A veces, se atrevían a coger unos higos o algunos raci­mos de frutas en los huertos privilegiados de las orillas.
Tenían que escapar de las miradas de los "maquile­ros" que pasaban a llevar sus costales de grano a los mo­linos cercanos.
Un delicado zagal, todavía niño, era menos atrevido que sus compañeros. Era cobarde, y lo asustaban las tor­mentas frecuentes y temerosas del lugar. Cuando zum­baban los truenos, en el chozo o a ras del cielo, sus labios dejaban escapar el avemaría.
El chiquillo inocente recibía los mendrugos de pan de un dueño usurero, que le obligaba a compartirlos con su perro escuálido.
Todos se extrañaban de que pudiera vivir feliz, con­tento y, a la vez, robusto y brioso en aquellas soledades. A muy pocos descorría el misterio de sus intimidades. De vez en cuando, muchos días, una señora y un niño le regalaban frutos como los de las huertas cercanas. No sa­bía quién era.
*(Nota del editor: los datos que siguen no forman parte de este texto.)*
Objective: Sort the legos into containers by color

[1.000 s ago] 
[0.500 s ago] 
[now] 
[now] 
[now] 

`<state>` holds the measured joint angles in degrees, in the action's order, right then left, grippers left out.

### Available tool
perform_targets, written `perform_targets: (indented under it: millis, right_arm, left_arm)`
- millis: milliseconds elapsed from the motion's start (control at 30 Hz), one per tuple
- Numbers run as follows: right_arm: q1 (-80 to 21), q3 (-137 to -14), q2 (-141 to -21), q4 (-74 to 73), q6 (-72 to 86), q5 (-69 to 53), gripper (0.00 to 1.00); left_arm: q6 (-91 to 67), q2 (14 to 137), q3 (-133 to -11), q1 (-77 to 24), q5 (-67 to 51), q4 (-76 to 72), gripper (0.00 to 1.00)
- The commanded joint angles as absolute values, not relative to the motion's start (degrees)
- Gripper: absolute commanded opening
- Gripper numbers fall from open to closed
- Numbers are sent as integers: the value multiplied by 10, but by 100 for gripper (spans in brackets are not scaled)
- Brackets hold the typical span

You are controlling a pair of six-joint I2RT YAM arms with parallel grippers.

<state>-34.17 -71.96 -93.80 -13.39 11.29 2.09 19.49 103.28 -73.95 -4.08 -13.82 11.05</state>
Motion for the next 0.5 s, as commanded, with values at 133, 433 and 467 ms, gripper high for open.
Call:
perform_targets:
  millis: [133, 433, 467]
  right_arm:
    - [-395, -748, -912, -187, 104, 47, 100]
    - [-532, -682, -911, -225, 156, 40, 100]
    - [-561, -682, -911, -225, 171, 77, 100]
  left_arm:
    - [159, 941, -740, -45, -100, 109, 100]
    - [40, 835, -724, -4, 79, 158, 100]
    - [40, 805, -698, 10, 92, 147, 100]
Era, sí, una mujer muy buena, y el niño muy hermoso. El chiquillo sólo sentía las despedidas:
-"¿Ya te vas, señora, ya te vas?"
Un día, el pastorcito se puso "malo".
Los demás pastores se extrañaron de la rapidez de aquella enfermedad. En el delirio de la fiebre miraron al zagal y oyeron unas palabras:
-"¿Te vas, señora, te vas?"
Y alguien parece que escuchó también estas otras:
-"Y tú conmigo."
El niño murió.
Y poco después, sobre los muros visigodos, se levantó una ermita y se colocó una imagen, tallada, conforme a las confidencias que el pastor inocente había hecho.
Nadie duda hoy que aquella mujer era la Virgen.
La Virgen de "te - vas" o de Tebas.
Esta historia la he oído contar miles de veces.
No hay nadie en Casas de Millán que no la haga suya. Aún recuerdo aquellas idas y venidas, entre jaras y encinares, jinetes sobre todo tipo de cabalgaduras, ro­meros de la Virgen de Tebas.
Dos veces al año íbamos a la ermita: en febrero, para San Blas; en mayo, para la Virgen.
Aún me parece escuchar a los mozos llevando a las imágenes sobre sus hombros, contentos, porque San Blas era uno de los suyos:

"San Blasiño, San Blasiño,
bien te lo decía yo:
el juntarte con nosotros
iba a ser tu perdición".

Contrastaban estas actitudes con las de aquellos otros que recorrían la legua de distancia a pie, descalzos, re­zando y, al llegar, sin darle más importancia, limpiaban sus lágrimas de los ojos, la sangre de sus pies y todavía les sobraban fuerzas en sus labios:

"Virgen Santa de Tebas,
Madre adorada.
No olvides a tu hijo
que tanto te ama".

Esta es parte de la historia y de la leyenda de un pue­blo, que yo también lo llamo mío.